Description of the task.
Print, in exact form, the lines below from the one containing "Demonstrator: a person" through the one containing "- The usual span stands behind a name", and omit all others.

Exercise input.

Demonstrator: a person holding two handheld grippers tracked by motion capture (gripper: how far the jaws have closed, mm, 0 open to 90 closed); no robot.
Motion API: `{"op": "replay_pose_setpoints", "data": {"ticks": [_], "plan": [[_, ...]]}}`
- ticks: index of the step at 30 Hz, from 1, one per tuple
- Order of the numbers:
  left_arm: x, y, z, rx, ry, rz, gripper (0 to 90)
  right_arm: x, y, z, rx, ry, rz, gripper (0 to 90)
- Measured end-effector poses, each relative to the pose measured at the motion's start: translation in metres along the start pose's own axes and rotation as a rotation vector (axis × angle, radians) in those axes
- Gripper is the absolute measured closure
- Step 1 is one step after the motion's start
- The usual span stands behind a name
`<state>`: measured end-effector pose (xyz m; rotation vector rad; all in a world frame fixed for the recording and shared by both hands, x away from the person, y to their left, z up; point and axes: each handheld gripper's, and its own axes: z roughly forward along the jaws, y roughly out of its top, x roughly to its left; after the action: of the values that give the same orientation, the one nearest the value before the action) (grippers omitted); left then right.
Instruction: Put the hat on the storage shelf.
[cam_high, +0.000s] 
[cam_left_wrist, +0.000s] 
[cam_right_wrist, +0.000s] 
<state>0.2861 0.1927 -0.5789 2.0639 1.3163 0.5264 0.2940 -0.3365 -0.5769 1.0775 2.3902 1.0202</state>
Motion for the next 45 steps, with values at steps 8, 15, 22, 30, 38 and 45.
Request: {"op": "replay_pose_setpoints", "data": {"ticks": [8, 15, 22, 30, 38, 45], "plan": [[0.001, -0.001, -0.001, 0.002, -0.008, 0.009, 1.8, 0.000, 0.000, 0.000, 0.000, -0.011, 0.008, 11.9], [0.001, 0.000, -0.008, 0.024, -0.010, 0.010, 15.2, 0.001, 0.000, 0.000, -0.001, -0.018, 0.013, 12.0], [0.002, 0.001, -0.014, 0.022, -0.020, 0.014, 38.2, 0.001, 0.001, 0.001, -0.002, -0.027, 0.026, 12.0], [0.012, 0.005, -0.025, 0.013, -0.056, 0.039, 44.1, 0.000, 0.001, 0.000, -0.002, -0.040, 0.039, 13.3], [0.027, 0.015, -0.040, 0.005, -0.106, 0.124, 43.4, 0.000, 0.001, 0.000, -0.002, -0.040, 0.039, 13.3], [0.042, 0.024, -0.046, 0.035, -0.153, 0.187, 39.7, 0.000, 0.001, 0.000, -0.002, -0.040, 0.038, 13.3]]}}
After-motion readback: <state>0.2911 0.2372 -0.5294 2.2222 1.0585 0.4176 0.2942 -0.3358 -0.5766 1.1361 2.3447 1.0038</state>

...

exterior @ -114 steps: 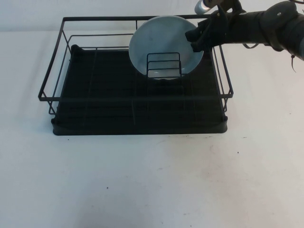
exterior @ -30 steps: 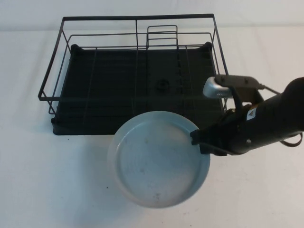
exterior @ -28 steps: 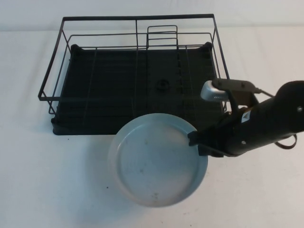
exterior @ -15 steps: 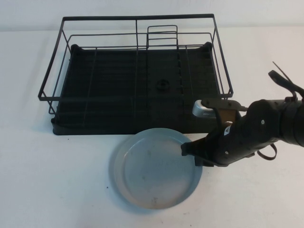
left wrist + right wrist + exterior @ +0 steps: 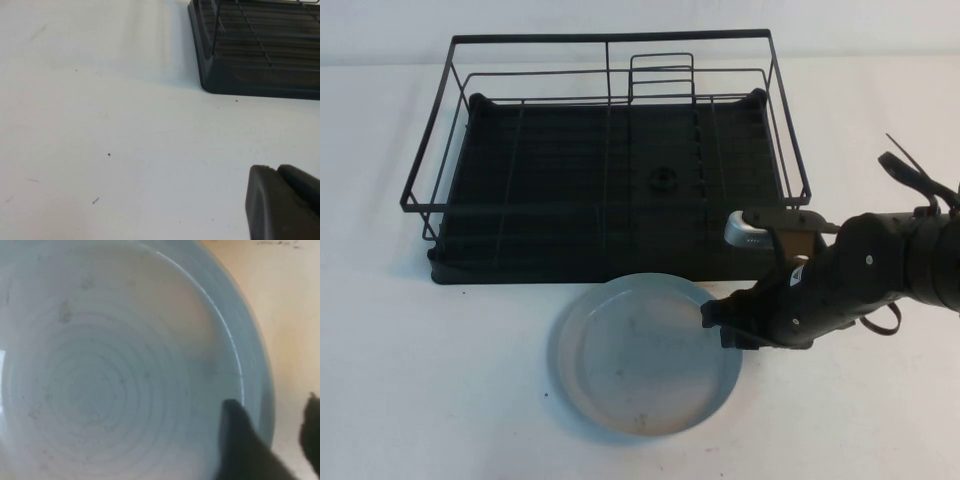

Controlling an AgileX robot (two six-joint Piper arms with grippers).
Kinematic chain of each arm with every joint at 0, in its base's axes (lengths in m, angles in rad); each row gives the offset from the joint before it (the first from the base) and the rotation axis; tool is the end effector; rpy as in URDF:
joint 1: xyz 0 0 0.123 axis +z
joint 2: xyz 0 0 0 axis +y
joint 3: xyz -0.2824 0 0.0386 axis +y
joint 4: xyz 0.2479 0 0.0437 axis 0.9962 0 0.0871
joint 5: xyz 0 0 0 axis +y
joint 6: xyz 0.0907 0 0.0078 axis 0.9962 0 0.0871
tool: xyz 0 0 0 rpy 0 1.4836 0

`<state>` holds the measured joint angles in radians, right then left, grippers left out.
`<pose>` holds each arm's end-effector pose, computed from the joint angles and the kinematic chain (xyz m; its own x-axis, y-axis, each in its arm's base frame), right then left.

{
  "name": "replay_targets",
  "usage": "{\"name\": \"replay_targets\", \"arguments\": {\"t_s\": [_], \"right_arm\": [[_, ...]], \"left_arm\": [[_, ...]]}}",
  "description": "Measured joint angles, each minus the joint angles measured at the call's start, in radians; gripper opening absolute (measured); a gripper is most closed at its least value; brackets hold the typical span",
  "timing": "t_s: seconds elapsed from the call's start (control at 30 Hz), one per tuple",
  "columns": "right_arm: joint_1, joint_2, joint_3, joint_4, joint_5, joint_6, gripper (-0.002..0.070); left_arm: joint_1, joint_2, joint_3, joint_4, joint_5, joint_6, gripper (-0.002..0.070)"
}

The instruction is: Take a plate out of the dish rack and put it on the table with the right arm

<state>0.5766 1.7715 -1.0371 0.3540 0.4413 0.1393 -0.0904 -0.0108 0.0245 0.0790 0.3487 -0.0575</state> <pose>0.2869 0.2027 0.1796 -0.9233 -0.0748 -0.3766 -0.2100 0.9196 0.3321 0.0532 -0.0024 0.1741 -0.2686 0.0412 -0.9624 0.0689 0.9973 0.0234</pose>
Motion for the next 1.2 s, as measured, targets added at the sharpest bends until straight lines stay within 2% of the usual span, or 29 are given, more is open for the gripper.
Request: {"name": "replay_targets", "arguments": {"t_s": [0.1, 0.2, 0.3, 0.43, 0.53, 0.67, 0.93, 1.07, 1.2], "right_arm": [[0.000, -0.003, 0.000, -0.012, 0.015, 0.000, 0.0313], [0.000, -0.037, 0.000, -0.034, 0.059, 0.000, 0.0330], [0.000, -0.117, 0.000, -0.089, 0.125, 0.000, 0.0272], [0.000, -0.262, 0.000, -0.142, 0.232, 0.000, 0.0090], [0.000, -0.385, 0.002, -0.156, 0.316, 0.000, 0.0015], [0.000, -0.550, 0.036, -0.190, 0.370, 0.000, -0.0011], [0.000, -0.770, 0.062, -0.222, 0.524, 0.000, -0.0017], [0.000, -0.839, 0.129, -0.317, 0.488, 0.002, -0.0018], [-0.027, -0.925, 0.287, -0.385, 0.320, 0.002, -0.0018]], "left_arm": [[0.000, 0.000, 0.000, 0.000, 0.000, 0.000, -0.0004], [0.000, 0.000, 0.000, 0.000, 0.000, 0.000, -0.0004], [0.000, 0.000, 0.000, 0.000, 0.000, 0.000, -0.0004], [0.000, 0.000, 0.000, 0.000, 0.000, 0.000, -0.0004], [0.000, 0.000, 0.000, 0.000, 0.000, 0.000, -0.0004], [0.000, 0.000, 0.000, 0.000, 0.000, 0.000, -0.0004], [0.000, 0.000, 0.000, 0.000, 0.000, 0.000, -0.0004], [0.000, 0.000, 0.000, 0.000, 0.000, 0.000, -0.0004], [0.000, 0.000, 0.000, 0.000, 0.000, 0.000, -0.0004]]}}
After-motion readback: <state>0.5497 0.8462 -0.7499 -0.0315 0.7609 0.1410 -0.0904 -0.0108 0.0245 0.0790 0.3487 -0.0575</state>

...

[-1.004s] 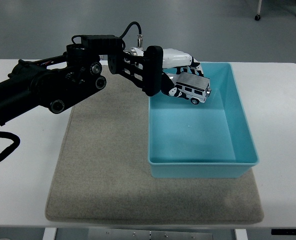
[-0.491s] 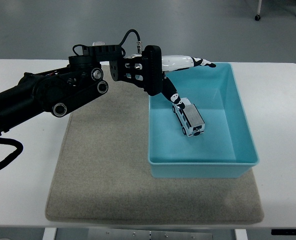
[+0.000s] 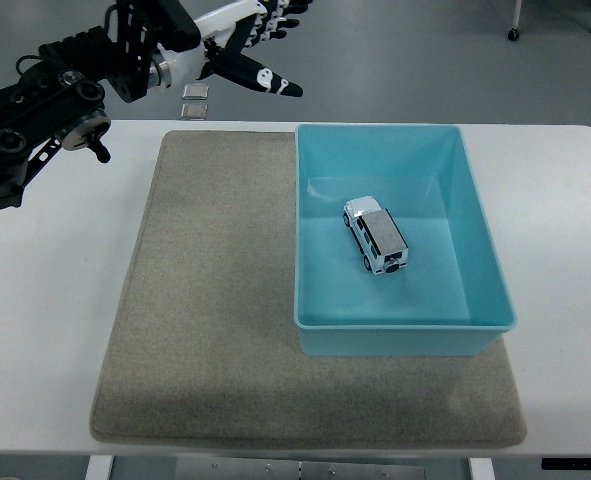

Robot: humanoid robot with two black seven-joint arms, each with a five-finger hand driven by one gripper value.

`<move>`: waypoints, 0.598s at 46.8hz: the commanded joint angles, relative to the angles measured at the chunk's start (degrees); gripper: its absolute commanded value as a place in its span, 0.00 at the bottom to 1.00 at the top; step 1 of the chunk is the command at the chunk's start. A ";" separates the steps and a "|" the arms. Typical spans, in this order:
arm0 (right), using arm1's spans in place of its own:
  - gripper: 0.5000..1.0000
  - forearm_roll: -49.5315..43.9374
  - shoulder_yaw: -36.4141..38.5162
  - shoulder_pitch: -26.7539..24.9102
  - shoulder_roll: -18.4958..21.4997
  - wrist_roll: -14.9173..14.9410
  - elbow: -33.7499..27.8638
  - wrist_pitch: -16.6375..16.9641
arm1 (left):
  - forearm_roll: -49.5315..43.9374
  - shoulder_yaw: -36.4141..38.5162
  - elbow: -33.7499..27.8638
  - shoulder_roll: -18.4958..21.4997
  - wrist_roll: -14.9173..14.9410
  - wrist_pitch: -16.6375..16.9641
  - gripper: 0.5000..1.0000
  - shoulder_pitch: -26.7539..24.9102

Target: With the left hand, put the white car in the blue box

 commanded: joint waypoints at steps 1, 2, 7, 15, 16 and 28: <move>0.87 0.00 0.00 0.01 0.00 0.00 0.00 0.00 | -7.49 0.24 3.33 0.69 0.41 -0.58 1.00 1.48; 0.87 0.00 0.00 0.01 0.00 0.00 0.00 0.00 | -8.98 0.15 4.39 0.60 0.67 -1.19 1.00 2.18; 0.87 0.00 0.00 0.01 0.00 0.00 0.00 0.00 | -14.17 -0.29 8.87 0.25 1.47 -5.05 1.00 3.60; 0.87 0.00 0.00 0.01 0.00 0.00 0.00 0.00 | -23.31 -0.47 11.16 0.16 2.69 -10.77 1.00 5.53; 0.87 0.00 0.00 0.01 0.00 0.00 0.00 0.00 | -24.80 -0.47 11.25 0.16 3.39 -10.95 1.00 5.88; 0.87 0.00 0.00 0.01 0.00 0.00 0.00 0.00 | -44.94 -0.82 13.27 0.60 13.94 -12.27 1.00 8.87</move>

Task response.
Demonstrator: a person holding two handheld grippers tracked by motion capture (gripper: how far the jaws have closed, mm, 0 open to 90 closed); no robot.
Motion API: `{"op": "replay_pose_setpoints", "data": {"ticks": [_], "plan": [[_, ...]]}}`
- ticks: index of the step at 30 Hz, from 1, one per tuple
- Order of the numbers:
  left_arm: x, y, z, rx, ry, rz, gripper (0 to 90)
  right_arm: x, y, z, rx, ry, rz, gripper (0 to 90)
- Measured end-effector poses, each relative to the pose measured at the motion's start: translation in metres along the start pose's own axes and rotation as a rotation vector (axis × angle, radians) in those axes
- Gripper is the absolute measured closure
- Step 1 is one step after the motion's start
- The usual span stands behind a name

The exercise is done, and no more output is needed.